Peki bugün durum ne? Gözardı edilen 95 yıllık süreçte, “Şeriye ve Evkaf Vekaleti” yerine kurulan Diyanet İşleri Başkanlığı (DİB) ve 13 Mart 1975 yılından kurulan Türk Diyanet Vakfı (TDV) 95 yıl önce çıkarılan bu devrim yasasını işlevsiz kıldı. Laiklik karşıtı mezhepçi, tekçi yapı haline geldi.

Özellikle DİB’in son 16 yıldaki değişimi, etki, müdahale ve yetki alanlarına bakıldığında tekrar “Şeriye Vekaleti” haline dönüşmüştür. Öyle ki, mahkemeler bile gayri müslimlerin inanç özgürlüğü ya da Alevilerin “Cemevlerinin tanınması“ konusunda açtığı davalarda DİB’e “görüş” sormaktadır. DİB’in yargıya verdiği “bilirkişi görüşleri” kesin hüküm niteliğinde.

Türkiye’yi “laik” görenler, bu gerçekle yüzleşmek yerine, “Türkiye laiktir, laik kalacak” gibi hamaset ile olmayanı korumaya devam ediyorlar.

Türkiye’de din ve devlet ilişkilerindeki radikal değişimleri göz ardı etmek, siyasal İslamcı hegemonyaya hizmet etmektir. Çünkü dönüşümler laiklik değil, gericilik lehine gelişti.

Devlet tekelinde din, siyaseti de dinselleştirdi. Bugün TBMM’de tüm partilerin dini istismar etmesi bile, laikliği önemsemediklerinin temel göstergesidir.

Bugün kamu kurum ve hizmetlerindeki hukuksal düzenlemeler siyasal İslamcılığın devlet tekelinde kurumsallaşarak hegemonya kurmasına hizmet ediyor.

Özellikle de 1948’lerden itibaren adım adım başlayan, 12 Eylül ve 16 yıllık AKP dönemindeki dinselleşme süreci izlenmelidir. Bunlar 3 Mart 1924 tarihli “devrim yasalarının” rövanşı niteliğindedir.

İslamcı cemaat vakıfları ve DİB ile yapılan “İş Birliği Protokolleri” ile eğitim, dinselleştirilmiştir.

Dinin kurumsallaştırıldığı ülkelerde, laiklik kurumsallaşamaz. Türkiye’de din bizzat kamu kurumları, kamu bütçesi ve kamu personeli eliyle Sünni-Hanefi mezhebi üzerinde inşa edilmiştir.
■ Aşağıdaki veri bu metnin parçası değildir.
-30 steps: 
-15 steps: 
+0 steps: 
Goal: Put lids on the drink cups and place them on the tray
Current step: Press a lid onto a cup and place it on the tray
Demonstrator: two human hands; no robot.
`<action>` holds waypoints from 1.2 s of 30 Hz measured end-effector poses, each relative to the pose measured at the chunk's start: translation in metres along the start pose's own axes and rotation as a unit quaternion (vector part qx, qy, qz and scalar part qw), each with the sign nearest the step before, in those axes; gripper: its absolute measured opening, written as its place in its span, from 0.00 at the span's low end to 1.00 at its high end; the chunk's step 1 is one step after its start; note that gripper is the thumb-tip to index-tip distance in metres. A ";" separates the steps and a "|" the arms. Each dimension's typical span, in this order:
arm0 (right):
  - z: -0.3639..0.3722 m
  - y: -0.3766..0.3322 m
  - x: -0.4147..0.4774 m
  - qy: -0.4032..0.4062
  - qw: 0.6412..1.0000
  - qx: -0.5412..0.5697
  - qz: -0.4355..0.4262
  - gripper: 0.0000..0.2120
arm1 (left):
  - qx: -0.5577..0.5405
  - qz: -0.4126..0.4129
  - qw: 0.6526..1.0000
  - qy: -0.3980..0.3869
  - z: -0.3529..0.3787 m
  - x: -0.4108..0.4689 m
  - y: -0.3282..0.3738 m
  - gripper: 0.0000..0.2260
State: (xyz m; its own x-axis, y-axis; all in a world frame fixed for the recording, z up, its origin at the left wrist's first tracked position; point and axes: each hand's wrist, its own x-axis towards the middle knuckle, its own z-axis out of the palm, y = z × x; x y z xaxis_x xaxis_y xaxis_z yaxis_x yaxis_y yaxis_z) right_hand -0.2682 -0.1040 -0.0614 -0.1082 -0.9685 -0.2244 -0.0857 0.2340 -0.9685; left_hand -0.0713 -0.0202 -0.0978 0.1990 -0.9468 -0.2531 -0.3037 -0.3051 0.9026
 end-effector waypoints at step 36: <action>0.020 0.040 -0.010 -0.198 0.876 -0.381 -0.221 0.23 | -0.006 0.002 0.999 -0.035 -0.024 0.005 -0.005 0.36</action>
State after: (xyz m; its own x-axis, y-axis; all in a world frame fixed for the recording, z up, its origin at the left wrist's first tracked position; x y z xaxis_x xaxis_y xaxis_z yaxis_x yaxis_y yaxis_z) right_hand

Osmanlıdan beri süregelen Şeyhülislamlık makamı devam ediyor. Diyanet artık, caminin dışına çıkarak 4-6 yaş çocuklara kadar yönelmiştir. Aynı zamanda iktidarın siyasi büroları gibi çalışmaktadırlar. Çünkü İslamcılık, iradenin yönlendirildiği bir toplum modeli arzuluyor.

İslamcılık dün olduğu gibi, bugün de hegemonya kurma sürecinde sırtını neoliberalizme ve devletin kamusal gücüne yaslıyor. Bununla hepimizin köklü bir yüzleşmeye ihtiyacı vardır.

Özetle ifade edecek olursak, devrim yasaları Türkiye’de devleti, siyaseti değil, halkın önemli bir kesimini laikleştirmiştir!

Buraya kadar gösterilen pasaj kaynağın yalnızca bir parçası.